Graham pointed out that the combined capacity of the two plants, “once optimised”, will be able to satisfy local demand with the excess available for exports. He estimates local demand for medical-grade oxygen to be 16 metric tonnes per day, and said both plants will have capacity “way in excess of that,” though he never pinpointed the exact capacity.

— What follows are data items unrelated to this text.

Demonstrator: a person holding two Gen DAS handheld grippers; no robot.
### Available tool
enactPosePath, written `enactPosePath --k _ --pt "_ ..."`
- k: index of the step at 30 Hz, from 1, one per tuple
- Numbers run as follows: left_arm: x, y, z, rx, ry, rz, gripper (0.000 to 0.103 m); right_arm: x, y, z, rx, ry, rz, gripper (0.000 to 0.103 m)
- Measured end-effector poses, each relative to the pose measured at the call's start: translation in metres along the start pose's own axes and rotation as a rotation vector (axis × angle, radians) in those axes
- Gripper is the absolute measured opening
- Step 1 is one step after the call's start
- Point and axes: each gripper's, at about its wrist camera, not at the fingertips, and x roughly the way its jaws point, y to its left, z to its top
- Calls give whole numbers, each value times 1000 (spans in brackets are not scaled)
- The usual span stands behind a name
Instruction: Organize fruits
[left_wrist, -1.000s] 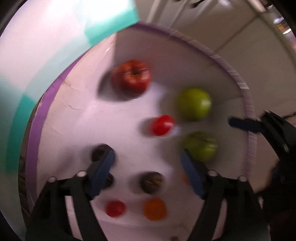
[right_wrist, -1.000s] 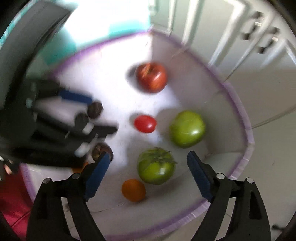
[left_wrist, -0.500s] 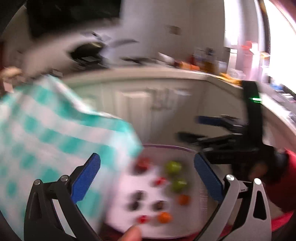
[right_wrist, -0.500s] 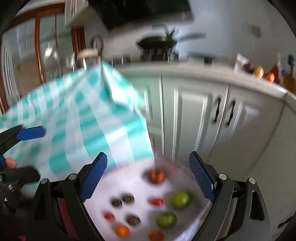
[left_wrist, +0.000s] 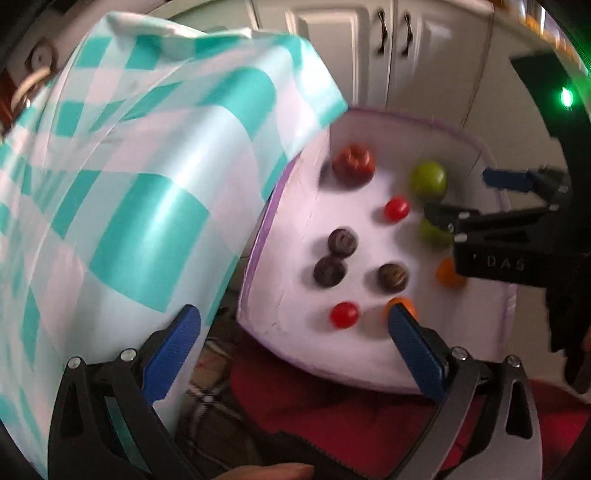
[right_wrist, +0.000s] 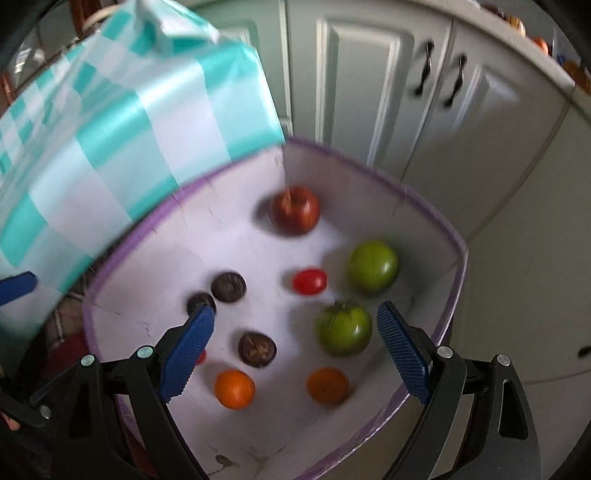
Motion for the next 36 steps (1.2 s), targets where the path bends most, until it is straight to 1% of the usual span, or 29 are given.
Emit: enactPosePath --k 4,8,12,19,24,36 --pt "9 -8 -4 33 41 -15 101 16 -6 -6 44 44 0 87" --pt "8 -14 -1 38 37 -41 101 22 -16 -10 90 68 1 87" --pt "9 -18 2 45 30 -86 101 24 -17 -10 93 75 10 87" --pt "16 -16 1 17 63 -154 101 26 -15 -10 84 81 15 87" --pt "21 -15 0 11 74 -169 101 29 -16 -12 90 88 15 87" --pt "23 -15 1 12 76 -170 101 31 -15 -14 98 97 25 87"
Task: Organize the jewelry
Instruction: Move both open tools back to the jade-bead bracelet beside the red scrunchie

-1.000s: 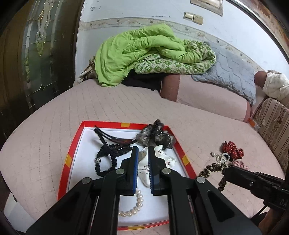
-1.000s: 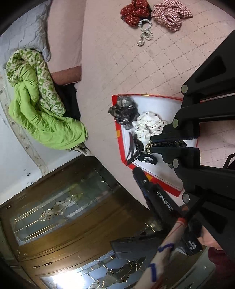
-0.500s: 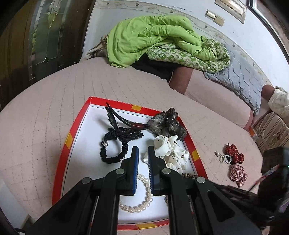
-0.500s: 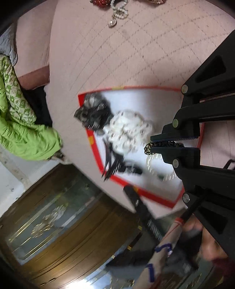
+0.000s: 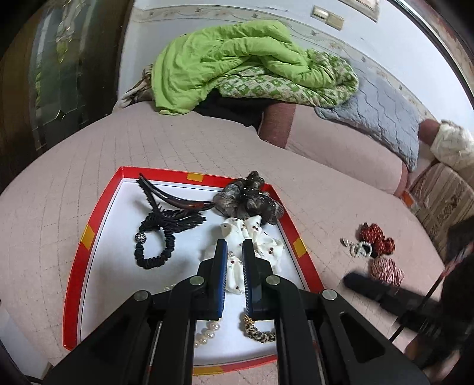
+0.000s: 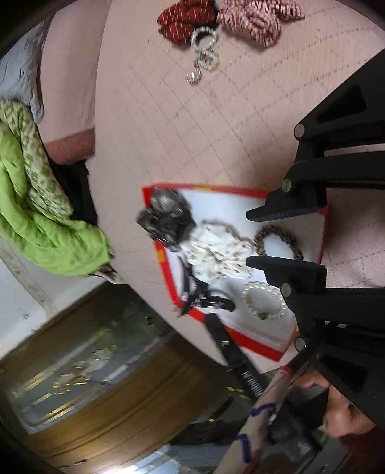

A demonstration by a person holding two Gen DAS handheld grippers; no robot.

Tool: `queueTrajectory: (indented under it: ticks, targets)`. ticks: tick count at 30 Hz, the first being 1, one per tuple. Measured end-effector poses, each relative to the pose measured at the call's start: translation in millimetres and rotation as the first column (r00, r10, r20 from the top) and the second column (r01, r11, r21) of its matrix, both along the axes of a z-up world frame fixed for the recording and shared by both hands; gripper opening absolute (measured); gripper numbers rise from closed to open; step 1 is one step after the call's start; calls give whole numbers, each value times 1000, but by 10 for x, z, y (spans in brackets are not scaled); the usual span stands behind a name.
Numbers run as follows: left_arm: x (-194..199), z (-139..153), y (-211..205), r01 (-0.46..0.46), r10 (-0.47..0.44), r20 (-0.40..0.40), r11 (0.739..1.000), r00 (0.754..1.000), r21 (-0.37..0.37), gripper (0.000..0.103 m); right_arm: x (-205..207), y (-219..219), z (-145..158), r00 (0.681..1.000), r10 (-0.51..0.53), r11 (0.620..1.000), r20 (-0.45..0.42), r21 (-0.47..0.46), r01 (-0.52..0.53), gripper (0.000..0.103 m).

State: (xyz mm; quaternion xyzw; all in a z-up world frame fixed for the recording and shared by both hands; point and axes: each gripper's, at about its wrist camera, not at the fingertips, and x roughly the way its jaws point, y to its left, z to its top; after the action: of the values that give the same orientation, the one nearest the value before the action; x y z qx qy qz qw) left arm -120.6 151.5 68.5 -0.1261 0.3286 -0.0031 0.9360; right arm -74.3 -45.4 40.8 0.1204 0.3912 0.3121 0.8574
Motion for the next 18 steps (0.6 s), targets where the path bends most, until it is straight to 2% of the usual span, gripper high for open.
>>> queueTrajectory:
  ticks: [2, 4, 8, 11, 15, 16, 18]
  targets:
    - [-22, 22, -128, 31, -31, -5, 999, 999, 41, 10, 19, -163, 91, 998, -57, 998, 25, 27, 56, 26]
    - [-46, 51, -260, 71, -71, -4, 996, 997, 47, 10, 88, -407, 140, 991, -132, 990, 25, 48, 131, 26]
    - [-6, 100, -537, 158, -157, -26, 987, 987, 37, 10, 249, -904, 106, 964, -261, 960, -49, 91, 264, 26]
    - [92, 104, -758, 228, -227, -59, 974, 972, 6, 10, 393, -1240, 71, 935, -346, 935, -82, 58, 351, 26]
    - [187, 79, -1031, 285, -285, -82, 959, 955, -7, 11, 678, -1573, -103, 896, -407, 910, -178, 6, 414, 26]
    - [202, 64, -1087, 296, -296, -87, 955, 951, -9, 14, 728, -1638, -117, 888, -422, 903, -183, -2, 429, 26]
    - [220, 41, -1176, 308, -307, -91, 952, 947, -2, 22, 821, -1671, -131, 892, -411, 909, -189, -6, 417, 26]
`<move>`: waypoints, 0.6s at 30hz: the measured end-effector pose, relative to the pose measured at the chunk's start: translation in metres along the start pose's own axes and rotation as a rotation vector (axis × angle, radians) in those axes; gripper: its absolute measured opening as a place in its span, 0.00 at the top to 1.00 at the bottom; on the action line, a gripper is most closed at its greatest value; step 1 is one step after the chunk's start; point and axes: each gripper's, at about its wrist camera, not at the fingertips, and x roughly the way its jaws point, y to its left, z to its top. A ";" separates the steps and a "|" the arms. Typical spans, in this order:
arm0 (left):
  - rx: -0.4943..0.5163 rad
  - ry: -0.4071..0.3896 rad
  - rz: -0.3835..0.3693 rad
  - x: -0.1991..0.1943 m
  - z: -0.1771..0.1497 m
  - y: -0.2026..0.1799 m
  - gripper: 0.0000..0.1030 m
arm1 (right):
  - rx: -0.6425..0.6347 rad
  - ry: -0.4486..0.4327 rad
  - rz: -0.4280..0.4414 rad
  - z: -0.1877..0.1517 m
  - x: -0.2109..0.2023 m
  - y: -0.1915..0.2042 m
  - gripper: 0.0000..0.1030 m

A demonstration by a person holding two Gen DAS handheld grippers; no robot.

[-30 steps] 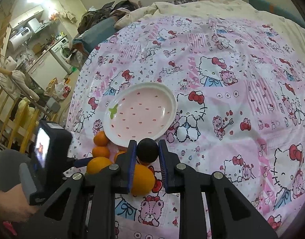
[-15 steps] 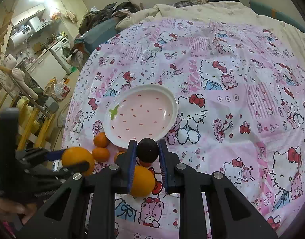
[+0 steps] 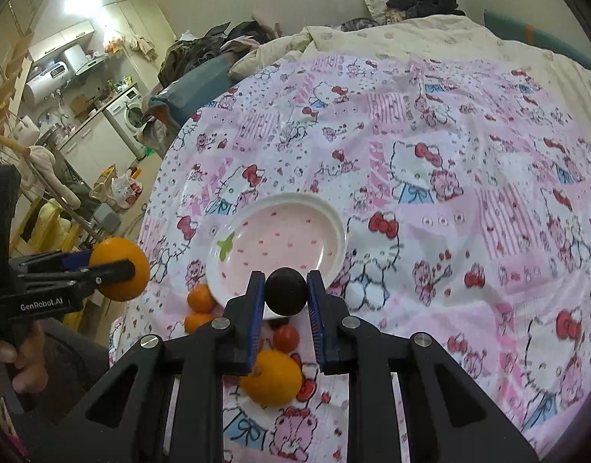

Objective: Organize fruits
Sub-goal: 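Grasp the large orange with the left gripper while the right gripper holds the plum, then lower the plum onto the plate and open the right gripper while the left carries the orange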

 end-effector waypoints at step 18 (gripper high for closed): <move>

“We are still working towards getting to a point where we can consistently meet the full demand before we get into longer-term contracts with export customers. We need to ensure that we are at a point where we are certain that we have enough to meet the local demand, with any spikes, and then we do exports more consistently. But this is an opportunity which we saw and we grasped, and it’s a start. Sometimes in business you have to put down a marker and start,” he said of the shipment of oxygen to The Bahamas.

Senator Aubyn Hill, minister of industry, investment and commerce, commented on the development, stating, “I congratulate Massy Gas Products Jamaica, under the IGL brand, on this historic achievement in exporting Jamaica’s first shipment of locally produced medical-grade oxygen. This accomplishment reflects our country’s commitment to meeting the highest standards in quality and safety, especially in vital sectors like healthcare.”

“We see this as consistent with the Government’s thrust. We see this as a non-traditional. So when people speak of exports they speak about agricultural or additional bauxite or some other traditional product, but we are seeing now, IGL adding a new product which has never been exported as far as we know, to the mix, and we expect it to grow and help the country’s thrust towards growth and the company’s thrust towards earning foreign exchange through exports.

Exports aside, Graham said the ASU has allowed the company to grow the sale of food grade nitrogen which has been seeing increased demand from company’s producing non-carbonated drinks.

“If you look at the past four years, as people make choices away from carbonated beverages to water and other still drinks, we are seeing that growth at a reasonable rate,” Graham noted. The company also sells carbon dioxide which is used by the producers of soda and soda water.